Both foundations say that they are putting special emphasis on second-stage companies — which, broadly defined, have sales of between $1 million in $50 million — for two reasons.

First is the need, they say.

“There are already a lot more resources for startups than there are for stage two companies,” said Gina Dotson, Morgan’s director of communications and grant management.

But, perhaps more importantly, both foundations say the data shows that focusing on second-stage companies can have a greater impact. For one thing, such companies have often already proven that they have good products and management in place. They just need help getting to the next level, Hampu and Wyant said.
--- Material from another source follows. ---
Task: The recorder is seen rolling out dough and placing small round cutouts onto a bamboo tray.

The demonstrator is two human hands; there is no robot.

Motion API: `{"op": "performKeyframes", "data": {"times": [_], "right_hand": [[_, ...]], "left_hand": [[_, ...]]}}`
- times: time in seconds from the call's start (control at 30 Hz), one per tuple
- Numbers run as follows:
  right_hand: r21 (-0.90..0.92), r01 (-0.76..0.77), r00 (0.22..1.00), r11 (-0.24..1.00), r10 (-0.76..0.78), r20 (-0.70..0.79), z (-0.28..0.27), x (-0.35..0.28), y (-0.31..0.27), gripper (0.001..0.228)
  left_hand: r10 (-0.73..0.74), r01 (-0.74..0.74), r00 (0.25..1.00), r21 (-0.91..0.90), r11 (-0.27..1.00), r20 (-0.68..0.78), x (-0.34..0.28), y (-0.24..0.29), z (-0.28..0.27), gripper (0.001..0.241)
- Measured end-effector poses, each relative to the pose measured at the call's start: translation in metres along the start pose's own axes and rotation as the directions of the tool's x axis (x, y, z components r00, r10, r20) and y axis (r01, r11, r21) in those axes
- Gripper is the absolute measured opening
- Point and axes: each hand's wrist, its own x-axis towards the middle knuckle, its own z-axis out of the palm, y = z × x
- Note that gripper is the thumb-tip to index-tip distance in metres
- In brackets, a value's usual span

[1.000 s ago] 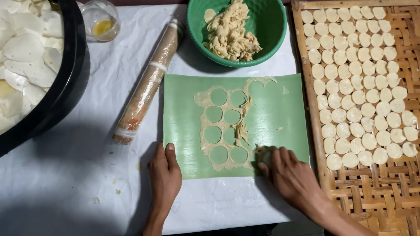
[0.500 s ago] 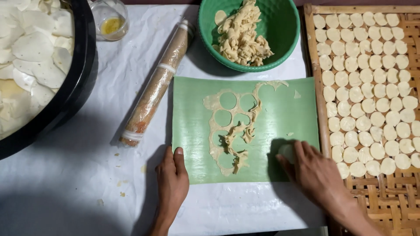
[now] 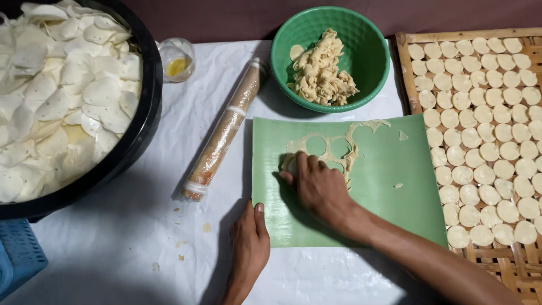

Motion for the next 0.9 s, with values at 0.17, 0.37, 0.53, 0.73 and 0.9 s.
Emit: {"op": "performKeyframes", "data": {"times": [0.17, 0.37, 0.53, 0.73, 0.9], "right_hand": [[0.116, -0.345, 0.882, 0.931, 0.280, 0.378, -0.087, -0.015, 0.047, 0.046], [-0.171, -0.438, 0.856, 0.883, 0.467, 0.221, -0.070, -0.050, 0.119, 0.051], [-0.366, -0.450, 0.886, 0.815, 0.459, -0.067, -0.027, -0.022, 0.153, 0.064], [-0.012, -0.210, 0.972, 0.978, 0.210, 0.103, -0.040, 0.020, 0.120, 0.048], [-0.122, -0.241, 0.967, 0.963, 0.249, 0.060, -0.040, 0.016, 0.145, 0.061]], "left_hand": [[-0.087, 0.090, 0.996, -0.095, 0.991, 0.033, -0.002, -0.008, -0.008, 0.029], [-0.145, 0.149, 0.986, -0.050, 0.988, 0.077, 0.003, -0.019, -0.008, 0.032], [-0.112, 0.113, 0.993, -0.035, 0.993, 0.041, 0.005, -0.022, -0.008, 0.030], [-0.135, 0.132, 0.989, 0.058, 0.990, 0.059, 0.007, -0.023, -0.006, 0.032], [-0.163, 0.161, 0.985, 0.031, 0.986, 0.062, 0.006, -0.019, -0.009, 0.031]]}}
On top of that, growing such companies often has a greater impact than helping a startup get off the ground. If a second-stage company can significantly grow, it tends to have a larger immediate effect on things like employment, supply-chain purchases, and other things that spur and multiply economic activity, say the foundations’ leaders.

Attending Lowe is not free, though. For an entrepreneur on their own, it can cost hundreds of dollars to attend a training session and even more to attend a multi-day retreat.

But there is no cost for the entrepreneurs Morgan sends to the program.

“Lowe is subsidizing it and we’re picking up the rest,” Hampu said.

The more expensive multi-day programs can be the most impactful too, said Morgan Program Officer Michal Marcus. Too often, she said, they’re hunkered down with their own staff but seldom get time to reflect or to interact with other entrepreneurs.

“I think it’s important for entrepreneurs to be able to get out of their own space,” Marcus said. “It’s interesting to me to see how lonely it is to be an entrepreneur sometimes.”

Marcus said she’s already recruiting Lowe participants for 2025 and, along with Hampu, expects to see more people go from Northeast Ohio to Lowe’s campus each year.

Wyant said he also expects the relationship to grow as it matures and says Ohio is fertile ground for the sort of assistance Lowe provides.

“Second-stage companies are in every region and in every industry in Ohio,” Wyant said. “I think this has the potential to grow into something very significant.”